*DESCRIPTION OF THE TASK:* The listing below should be printed exactly, every line of it. Skip the pictures.

┌─ RECORDED INFORMATION

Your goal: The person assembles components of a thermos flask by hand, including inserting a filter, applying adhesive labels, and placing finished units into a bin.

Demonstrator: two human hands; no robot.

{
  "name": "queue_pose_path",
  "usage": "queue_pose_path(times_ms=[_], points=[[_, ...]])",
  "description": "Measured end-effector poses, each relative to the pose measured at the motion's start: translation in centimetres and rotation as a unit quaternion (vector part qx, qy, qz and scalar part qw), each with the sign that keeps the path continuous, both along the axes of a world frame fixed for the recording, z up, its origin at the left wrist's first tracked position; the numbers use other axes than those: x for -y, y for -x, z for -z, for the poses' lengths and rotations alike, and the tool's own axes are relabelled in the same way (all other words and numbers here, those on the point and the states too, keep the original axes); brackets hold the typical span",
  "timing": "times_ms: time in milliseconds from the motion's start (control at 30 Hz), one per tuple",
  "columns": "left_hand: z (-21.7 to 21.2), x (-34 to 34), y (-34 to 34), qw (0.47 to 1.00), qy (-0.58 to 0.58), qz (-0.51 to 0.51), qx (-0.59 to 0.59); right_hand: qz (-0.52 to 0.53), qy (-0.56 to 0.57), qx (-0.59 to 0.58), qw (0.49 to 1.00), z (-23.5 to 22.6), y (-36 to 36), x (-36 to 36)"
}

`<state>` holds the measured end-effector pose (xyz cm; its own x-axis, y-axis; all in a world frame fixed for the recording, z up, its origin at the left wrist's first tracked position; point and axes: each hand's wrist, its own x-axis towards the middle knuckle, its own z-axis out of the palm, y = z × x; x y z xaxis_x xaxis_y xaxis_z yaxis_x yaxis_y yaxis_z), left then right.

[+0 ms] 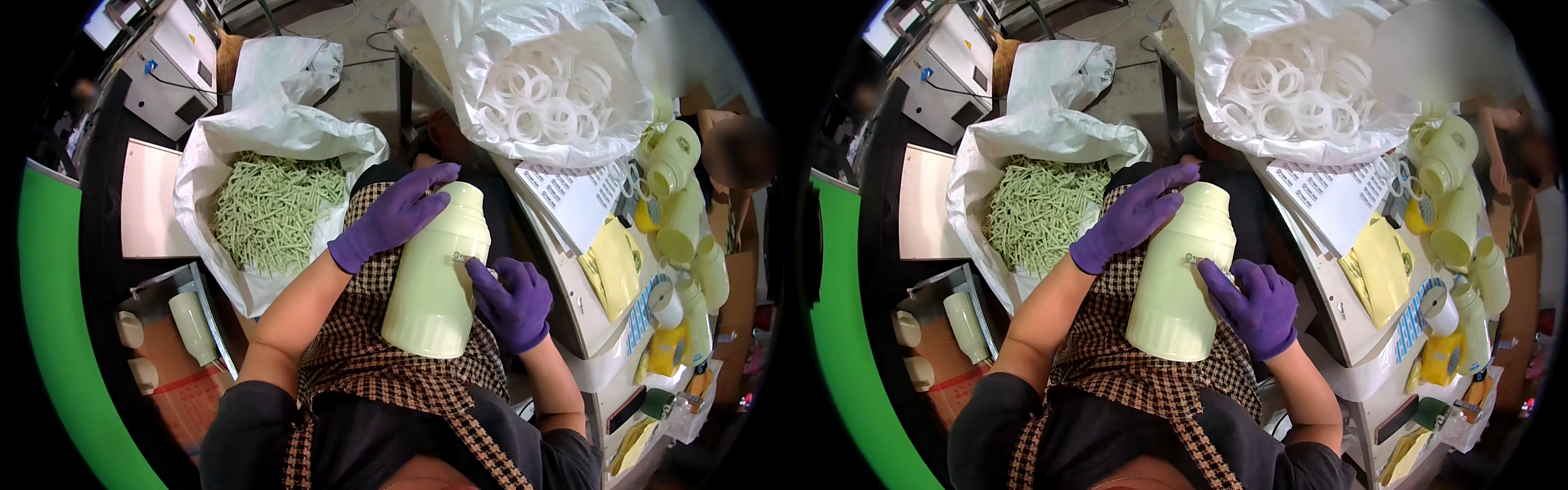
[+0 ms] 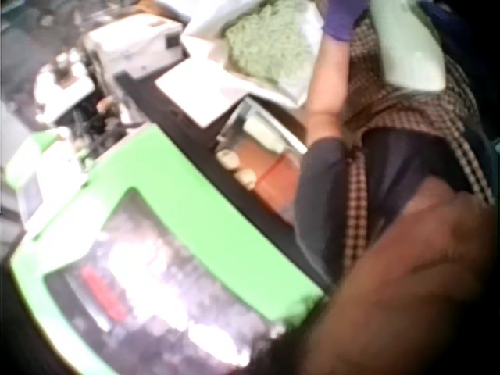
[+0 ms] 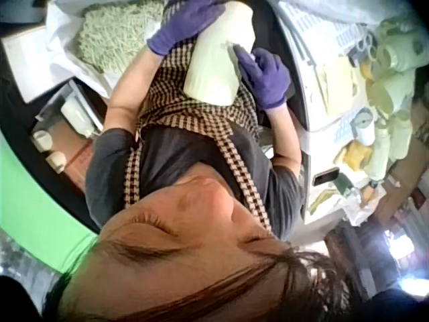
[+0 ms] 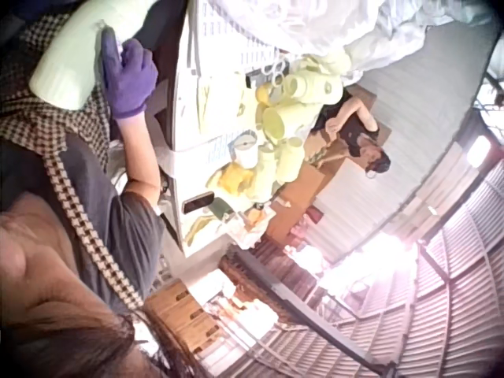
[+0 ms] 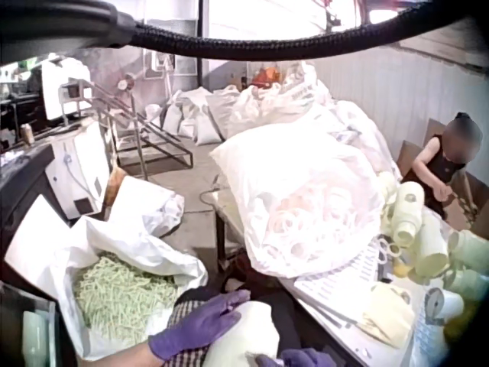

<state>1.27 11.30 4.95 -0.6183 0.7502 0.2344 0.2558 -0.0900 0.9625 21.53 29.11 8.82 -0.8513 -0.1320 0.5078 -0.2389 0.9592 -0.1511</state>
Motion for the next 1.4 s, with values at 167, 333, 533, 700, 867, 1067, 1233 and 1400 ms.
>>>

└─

*YOUR SOLUTION:*
Your goal: The person assembles components of a thermos flask by hand, including inserting a filter, applying adhesive labels, and placing finished units into a bin.

Demonstrator: two human hands; no robot.

{
  "name": "queue_pose_path",
  "usage": "queue_pose_path(times_ms=[_], points=[[_, ...]])",
  "description": "Measured end-effector poses, each relative to the pose measured at the motion's start: translation in centimetres and rotation as a unit quaternion (vector part qx, qy, qz and scalar part qw), each with the sign that keeps the path continuous, both along the axes of a world frame fixed for the recording, z up, its origin at the left wrist's first tracked position; the numbers use other axes than those: x for -y, y for -x, z for -z, for the poses' lengths and rotations alike, and the tool's own axes are relabelled in the same way (all other words and numbers here, those on the point and the states too, keep the original axes); brackets hold the typical span",
  "timing": "times_ms: time in milliseconds from the motion's start (control at 30 Hz), one per tuple",
  "columns": "left_hand: z (-21.7 to 21.2), x (-34 to 34), y (-34 to 34), qw (0.47 to 1.00), qy (-0.58 to 0.58), qz (-0.51 to 0.51), qx (-0.59 to 0.59); right_hand: qz (-0.52 to 0.53), qy (-0.56 to 0.57), qx (-0.59 to 0.58), qw (0.49 to 1.00), z (-23.5 to 22.6), y (-36 to 36), x (-36 to 36)"
}

`<state>` holds the measured end-effector pose (xyz cm; its own x-axis, y-axis; all in a world frame fixed for the recording, z up, its origin at the left wrist's first tracked position; point and axes: each hand's wrist, its own x-axis towards the middle knuckle, its own z-axis out of the palm, y = z × x; x y z xaxis_x xaxis_y xaxis_z yaxis_x yaxis_y yaxis_z), left then right.

[+0 ms] 
[+0 ms] 
[+0 ms] 
[+0 ms] 
[+0 ms] 

<state>1.27 11.30 4.95 -0.6183 0.7502 0.2344 0.2558 -0.0900 0.9625 21.53 29.11 8.82 -0.8513 -0.1320 0.5078 -0.2389 0.9592 -0.1511</state>
Motion for the next 1.4 s, with values at 167, 333, 533, 700, 867, 1067, 1233 and 1400 ms.
>>>

The response to this exercise is now complete.